11. ada pengkhianat 🌟

9.5K 1K 97
                                    

Bab.11
Ada pengkhianat

Vaga dengan kecepatan super, menyeberangi ruang dan segera mencari keberadaan Zia.

"Zia ... Zia ... Zia sayang." Dia bahkan sudah tidak sadar dengan mulutnya sendiri. Orang panik memang kadang tidak memakai otaknya. Ya begitulah kira-kira keadaan Vaga sekarang. Begitu dia membuka pintu kamarnya dengan kasar, pintu itu terbuka lebar menampakkan wujud Zia yang sedang duduk di sisi ranjang dalam keadaan baik-baik saja.

Tak yakin, Vaga berderap mendekat dan kedua tangannya segera mencengkeram dua lengan Zia dengan khawatir.

"Kamu nggak apa-apa? Ada yang sakit? Mana ... mana?" Vaga masih menggerak-gerakkan tubuh Zia ke kanan dan ke kiri untuk memastikan.

Zia dibuat kebingungan dengan segala tingkah aneh Dokter Vaga. Dia meringis merasakan sakit dari cengkeraman Vaga di lengannya.

"Sakit ... Dokter," protes Zia, berharap Vaga melepaskan lengannya.

Vaga yang belum mengerti sepenuhnya pun semakin bersemangat membolak-balikkan tubuh Zia.

"Mana yang sakit, ha?!"

"Lengan saya, Dokter. Lepasin lengan saya."

Vaga terkejut dan segera melepaskan tangannya dari lengan Zia.

Ketika akhirnya Vaga sadar kesalahannya, Vaga dengan tergesa melepaskan kancing kemeja yang dikenakan Zia untuk memeriksa kedua lengan wanita itu.
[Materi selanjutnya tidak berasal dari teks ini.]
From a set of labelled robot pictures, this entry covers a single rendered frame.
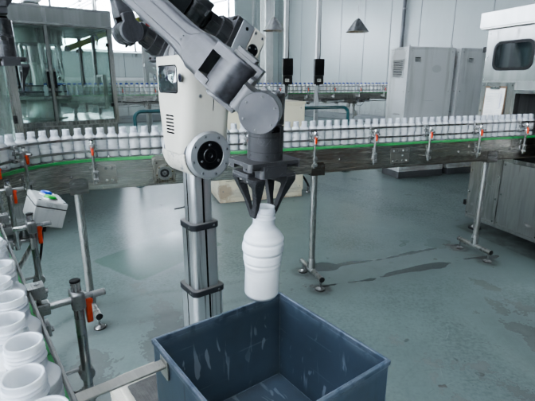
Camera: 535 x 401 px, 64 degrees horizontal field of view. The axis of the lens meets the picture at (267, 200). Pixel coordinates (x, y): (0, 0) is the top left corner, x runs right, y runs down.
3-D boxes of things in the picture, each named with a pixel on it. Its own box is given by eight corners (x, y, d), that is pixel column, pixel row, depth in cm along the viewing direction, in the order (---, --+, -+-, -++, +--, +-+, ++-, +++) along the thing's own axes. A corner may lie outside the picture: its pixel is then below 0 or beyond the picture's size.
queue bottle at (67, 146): (76, 157, 240) (73, 128, 235) (71, 160, 234) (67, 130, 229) (67, 157, 240) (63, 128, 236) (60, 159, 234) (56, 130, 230)
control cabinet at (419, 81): (421, 169, 708) (434, 47, 656) (443, 175, 662) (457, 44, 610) (379, 172, 683) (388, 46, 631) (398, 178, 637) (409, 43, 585)
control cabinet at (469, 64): (465, 165, 735) (480, 48, 683) (488, 171, 690) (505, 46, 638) (426, 169, 710) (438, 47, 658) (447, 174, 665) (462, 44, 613)
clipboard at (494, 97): (482, 121, 393) (486, 85, 384) (502, 123, 372) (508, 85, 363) (478, 122, 392) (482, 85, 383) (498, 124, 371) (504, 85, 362)
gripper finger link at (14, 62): (3, 91, 131) (-2, 59, 128) (29, 91, 135) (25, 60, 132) (6, 91, 126) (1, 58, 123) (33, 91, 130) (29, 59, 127)
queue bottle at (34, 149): (37, 164, 221) (33, 132, 217) (26, 164, 221) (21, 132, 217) (44, 162, 227) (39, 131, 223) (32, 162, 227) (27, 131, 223)
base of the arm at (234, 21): (228, 21, 123) (210, 58, 123) (205, 3, 118) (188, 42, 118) (244, 17, 116) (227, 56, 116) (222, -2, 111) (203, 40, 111)
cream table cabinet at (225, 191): (286, 184, 598) (287, 99, 566) (303, 196, 542) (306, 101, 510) (208, 191, 564) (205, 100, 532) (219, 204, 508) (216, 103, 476)
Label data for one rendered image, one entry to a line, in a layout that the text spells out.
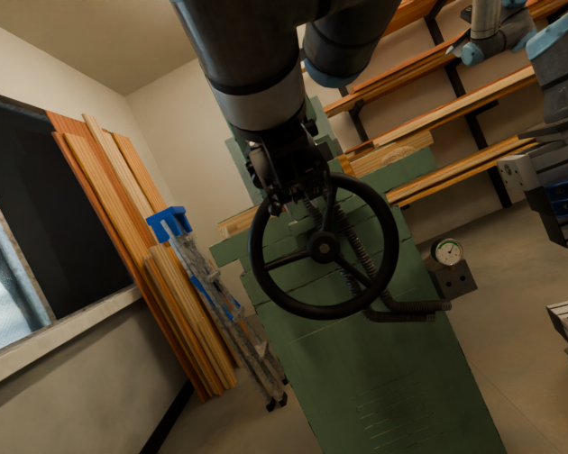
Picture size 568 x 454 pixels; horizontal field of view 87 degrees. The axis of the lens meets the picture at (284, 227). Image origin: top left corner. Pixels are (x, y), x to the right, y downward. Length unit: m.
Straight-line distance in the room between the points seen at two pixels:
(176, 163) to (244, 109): 3.26
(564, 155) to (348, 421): 0.86
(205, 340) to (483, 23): 2.04
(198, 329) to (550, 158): 1.90
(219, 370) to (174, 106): 2.62
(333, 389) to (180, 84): 3.28
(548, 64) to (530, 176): 0.27
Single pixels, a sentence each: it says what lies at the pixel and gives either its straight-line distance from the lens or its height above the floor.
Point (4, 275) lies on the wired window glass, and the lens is 1.87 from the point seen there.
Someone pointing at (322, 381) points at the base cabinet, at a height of 0.46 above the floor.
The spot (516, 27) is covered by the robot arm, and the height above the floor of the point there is 1.12.
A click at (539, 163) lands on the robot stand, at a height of 0.74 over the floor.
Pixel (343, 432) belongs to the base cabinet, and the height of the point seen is 0.31.
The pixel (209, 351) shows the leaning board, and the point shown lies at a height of 0.27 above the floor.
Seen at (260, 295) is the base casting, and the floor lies 0.73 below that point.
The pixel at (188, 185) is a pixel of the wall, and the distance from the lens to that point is 3.43.
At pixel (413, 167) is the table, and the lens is 0.82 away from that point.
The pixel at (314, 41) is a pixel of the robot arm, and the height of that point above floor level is 1.04.
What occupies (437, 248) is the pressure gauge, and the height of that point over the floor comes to 0.68.
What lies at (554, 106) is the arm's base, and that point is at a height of 0.86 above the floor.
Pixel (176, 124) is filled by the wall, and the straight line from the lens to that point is 3.56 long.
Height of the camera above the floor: 0.91
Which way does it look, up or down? 3 degrees down
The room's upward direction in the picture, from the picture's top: 25 degrees counter-clockwise
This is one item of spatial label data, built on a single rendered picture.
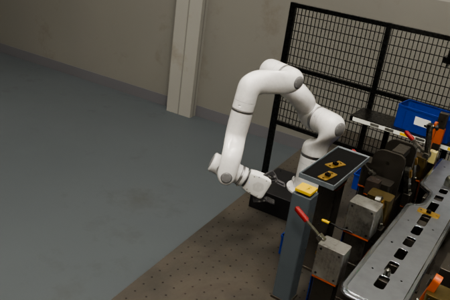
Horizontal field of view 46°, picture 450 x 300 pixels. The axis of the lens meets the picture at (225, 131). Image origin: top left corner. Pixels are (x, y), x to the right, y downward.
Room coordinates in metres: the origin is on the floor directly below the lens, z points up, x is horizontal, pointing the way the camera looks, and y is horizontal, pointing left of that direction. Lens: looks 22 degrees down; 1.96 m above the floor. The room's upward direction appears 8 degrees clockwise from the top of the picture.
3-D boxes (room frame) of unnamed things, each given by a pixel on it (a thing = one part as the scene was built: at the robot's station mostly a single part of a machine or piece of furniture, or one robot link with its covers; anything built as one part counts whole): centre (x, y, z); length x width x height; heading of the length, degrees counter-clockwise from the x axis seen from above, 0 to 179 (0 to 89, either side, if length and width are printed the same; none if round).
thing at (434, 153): (2.38, -1.02, 0.88); 0.04 x 0.04 x 0.37; 59
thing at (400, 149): (2.05, -0.72, 0.95); 0.18 x 0.13 x 0.49; 149
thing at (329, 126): (2.29, -0.46, 1.10); 0.19 x 0.12 x 0.24; 38
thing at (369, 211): (1.66, -0.52, 0.90); 0.13 x 0.08 x 0.41; 59
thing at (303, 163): (2.31, -0.43, 0.89); 0.19 x 0.19 x 0.18
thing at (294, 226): (1.61, -0.30, 0.92); 0.08 x 0.08 x 0.44; 59
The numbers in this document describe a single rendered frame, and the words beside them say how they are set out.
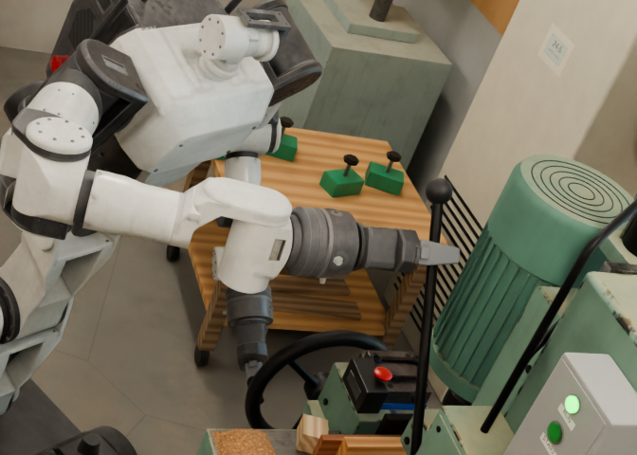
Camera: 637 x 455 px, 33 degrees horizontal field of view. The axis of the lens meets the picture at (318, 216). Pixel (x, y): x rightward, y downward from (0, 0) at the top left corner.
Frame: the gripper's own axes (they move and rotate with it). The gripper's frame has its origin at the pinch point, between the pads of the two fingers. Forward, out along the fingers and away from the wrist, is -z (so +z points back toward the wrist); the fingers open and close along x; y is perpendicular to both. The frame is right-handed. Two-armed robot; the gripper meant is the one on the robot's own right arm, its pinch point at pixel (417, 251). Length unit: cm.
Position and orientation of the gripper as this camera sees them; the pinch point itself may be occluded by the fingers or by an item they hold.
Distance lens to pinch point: 142.4
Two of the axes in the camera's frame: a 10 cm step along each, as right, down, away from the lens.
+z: -9.0, -0.9, -4.2
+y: -0.9, 10.0, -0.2
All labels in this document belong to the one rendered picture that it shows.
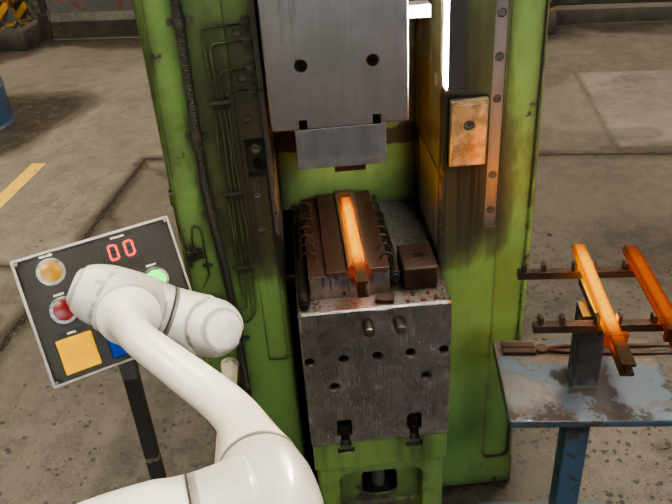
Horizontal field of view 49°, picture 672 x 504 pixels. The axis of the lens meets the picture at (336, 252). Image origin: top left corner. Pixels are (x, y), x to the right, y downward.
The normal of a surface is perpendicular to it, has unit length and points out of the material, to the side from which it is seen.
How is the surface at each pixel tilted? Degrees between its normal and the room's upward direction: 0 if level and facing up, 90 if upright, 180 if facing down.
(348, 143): 90
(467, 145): 90
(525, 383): 0
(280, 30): 90
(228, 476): 13
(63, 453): 0
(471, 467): 90
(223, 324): 59
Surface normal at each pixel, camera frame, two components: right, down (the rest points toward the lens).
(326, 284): 0.08, 0.52
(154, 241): 0.40, -0.05
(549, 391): -0.06, -0.85
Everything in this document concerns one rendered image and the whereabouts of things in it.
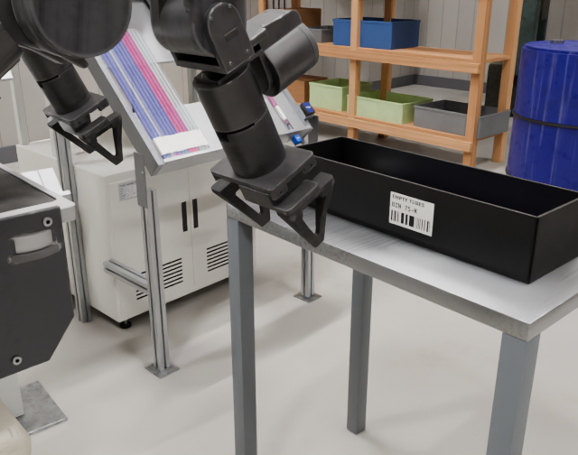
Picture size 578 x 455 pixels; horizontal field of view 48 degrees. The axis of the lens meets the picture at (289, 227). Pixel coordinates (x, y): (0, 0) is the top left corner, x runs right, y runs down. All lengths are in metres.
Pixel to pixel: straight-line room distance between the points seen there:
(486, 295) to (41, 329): 0.64
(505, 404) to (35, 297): 0.69
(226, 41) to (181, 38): 0.04
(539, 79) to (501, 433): 2.35
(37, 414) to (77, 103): 1.36
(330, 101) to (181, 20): 4.84
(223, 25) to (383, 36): 4.44
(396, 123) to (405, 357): 2.84
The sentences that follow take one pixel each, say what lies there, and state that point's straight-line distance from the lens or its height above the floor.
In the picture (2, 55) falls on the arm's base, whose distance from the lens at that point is 0.51.
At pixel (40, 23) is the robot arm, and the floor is 1.22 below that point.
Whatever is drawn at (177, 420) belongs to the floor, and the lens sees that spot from 2.09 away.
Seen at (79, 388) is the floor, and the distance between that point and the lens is 2.30.
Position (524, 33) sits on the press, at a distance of 6.43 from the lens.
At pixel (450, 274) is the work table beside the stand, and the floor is 0.80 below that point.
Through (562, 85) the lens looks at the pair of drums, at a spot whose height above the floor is 0.80.
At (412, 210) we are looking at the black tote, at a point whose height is 0.86.
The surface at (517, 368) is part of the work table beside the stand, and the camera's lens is 1.02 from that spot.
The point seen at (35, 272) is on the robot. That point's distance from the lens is 0.68.
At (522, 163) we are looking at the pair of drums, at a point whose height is 0.41.
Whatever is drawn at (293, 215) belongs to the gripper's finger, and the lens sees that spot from 0.63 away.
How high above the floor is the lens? 1.25
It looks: 21 degrees down
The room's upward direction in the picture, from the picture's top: straight up
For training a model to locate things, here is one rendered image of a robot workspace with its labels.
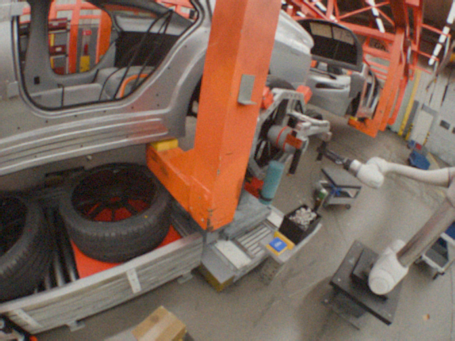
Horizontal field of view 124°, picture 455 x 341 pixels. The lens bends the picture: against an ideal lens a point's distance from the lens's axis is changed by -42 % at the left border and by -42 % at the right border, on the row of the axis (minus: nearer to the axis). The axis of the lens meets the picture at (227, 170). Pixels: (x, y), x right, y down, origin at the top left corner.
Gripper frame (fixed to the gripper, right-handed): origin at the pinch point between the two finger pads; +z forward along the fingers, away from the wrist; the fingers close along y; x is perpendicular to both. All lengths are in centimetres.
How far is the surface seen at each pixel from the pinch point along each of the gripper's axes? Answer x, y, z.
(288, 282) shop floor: -83, -26, -27
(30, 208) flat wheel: -32, -155, 65
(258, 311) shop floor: -83, -59, -27
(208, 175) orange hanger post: -3, -76, 12
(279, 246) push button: -35, -50, -16
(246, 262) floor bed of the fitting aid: -75, -43, 2
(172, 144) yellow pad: -12, -66, 60
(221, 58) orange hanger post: 39, -76, 15
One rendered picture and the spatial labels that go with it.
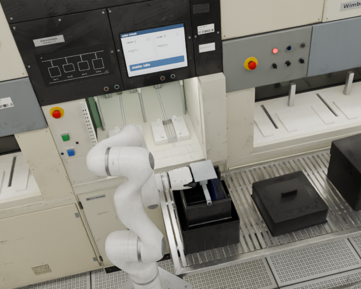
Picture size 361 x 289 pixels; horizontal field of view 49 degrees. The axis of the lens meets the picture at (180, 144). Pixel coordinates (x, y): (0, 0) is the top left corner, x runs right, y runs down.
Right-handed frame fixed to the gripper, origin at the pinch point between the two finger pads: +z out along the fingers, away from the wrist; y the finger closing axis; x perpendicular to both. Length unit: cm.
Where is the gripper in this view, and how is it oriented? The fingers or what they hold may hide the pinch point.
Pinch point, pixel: (202, 174)
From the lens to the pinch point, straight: 179.5
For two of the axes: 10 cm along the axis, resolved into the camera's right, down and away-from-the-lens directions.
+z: 9.8, -1.9, 0.8
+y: 1.9, 6.1, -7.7
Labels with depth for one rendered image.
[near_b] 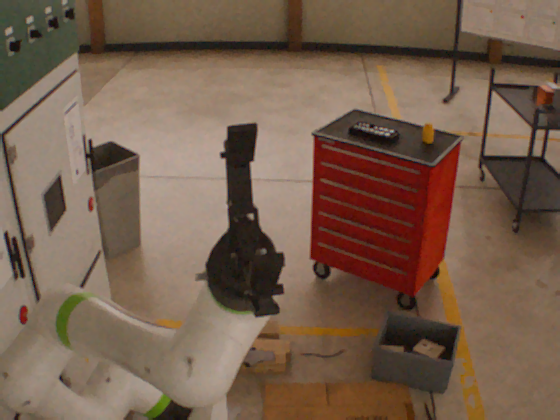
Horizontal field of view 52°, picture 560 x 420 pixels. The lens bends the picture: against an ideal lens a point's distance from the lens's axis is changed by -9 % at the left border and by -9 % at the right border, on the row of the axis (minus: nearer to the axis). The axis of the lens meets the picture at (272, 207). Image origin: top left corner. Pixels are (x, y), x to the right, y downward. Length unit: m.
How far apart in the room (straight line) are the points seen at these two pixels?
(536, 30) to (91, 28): 5.87
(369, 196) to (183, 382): 2.54
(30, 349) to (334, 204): 2.47
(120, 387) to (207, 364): 0.73
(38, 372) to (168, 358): 0.40
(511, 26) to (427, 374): 4.58
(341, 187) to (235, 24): 5.55
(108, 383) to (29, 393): 0.40
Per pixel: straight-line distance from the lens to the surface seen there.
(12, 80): 1.83
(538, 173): 5.09
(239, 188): 0.70
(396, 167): 3.15
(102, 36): 9.02
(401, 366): 3.04
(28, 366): 1.19
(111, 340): 1.01
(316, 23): 8.57
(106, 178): 3.78
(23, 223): 1.92
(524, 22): 6.81
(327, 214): 3.46
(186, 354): 0.85
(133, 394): 1.58
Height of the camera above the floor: 2.19
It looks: 29 degrees down
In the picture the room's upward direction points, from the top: straight up
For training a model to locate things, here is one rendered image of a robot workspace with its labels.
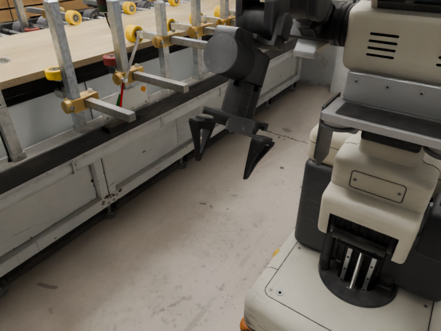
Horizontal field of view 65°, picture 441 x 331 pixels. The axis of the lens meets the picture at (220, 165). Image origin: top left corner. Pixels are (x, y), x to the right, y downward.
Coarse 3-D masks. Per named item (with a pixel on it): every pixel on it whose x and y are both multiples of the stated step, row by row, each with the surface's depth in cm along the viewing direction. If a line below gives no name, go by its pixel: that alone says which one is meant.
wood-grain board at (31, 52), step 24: (216, 0) 300; (72, 24) 211; (96, 24) 211; (144, 24) 211; (216, 24) 217; (0, 48) 163; (24, 48) 163; (48, 48) 163; (72, 48) 163; (96, 48) 163; (0, 72) 133; (24, 72) 133
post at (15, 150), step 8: (0, 96) 106; (0, 104) 106; (0, 112) 107; (8, 112) 109; (0, 120) 108; (8, 120) 110; (0, 128) 110; (8, 128) 111; (0, 136) 111; (8, 136) 111; (16, 136) 114; (8, 144) 113; (16, 144) 115; (8, 152) 115; (16, 152) 115; (24, 152) 117; (16, 160) 116
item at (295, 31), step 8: (328, 16) 69; (296, 24) 73; (312, 24) 71; (320, 24) 70; (328, 24) 71; (296, 32) 76; (304, 32) 73; (312, 32) 72; (320, 32) 72; (328, 32) 72; (312, 40) 75; (320, 40) 74; (328, 40) 72
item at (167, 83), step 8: (112, 72) 152; (136, 72) 145; (136, 80) 146; (144, 80) 143; (152, 80) 140; (160, 80) 137; (168, 80) 137; (168, 88) 137; (176, 88) 134; (184, 88) 133
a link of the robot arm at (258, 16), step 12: (240, 0) 53; (252, 0) 55; (264, 0) 51; (276, 0) 51; (288, 0) 54; (240, 12) 54; (252, 12) 53; (264, 12) 52; (276, 12) 52; (288, 12) 55; (240, 24) 55; (252, 24) 54; (264, 24) 53; (264, 36) 54
Begitu seluruh kancing terbuka dan kemeja putih itu sudah meluruh sebagian menampakkan bahu mulus Zia, mata Vaga melotot memandangi objek indah di depannya.

Demi apa ternyata itu jambu biji gede juga. Batin Vaga sambil menelan ludah. Belum lagi bra hitam berenda yang membungkusnya nampak kencang dan seakan isinya akan tumpah jika tidak ada yang menyangga. Reflek Vaga menangkup dua buah jambu di depan matanya dengan kedua tangannya. Khawatir jambu itu terjatuh kan berbahaya. Batinnya.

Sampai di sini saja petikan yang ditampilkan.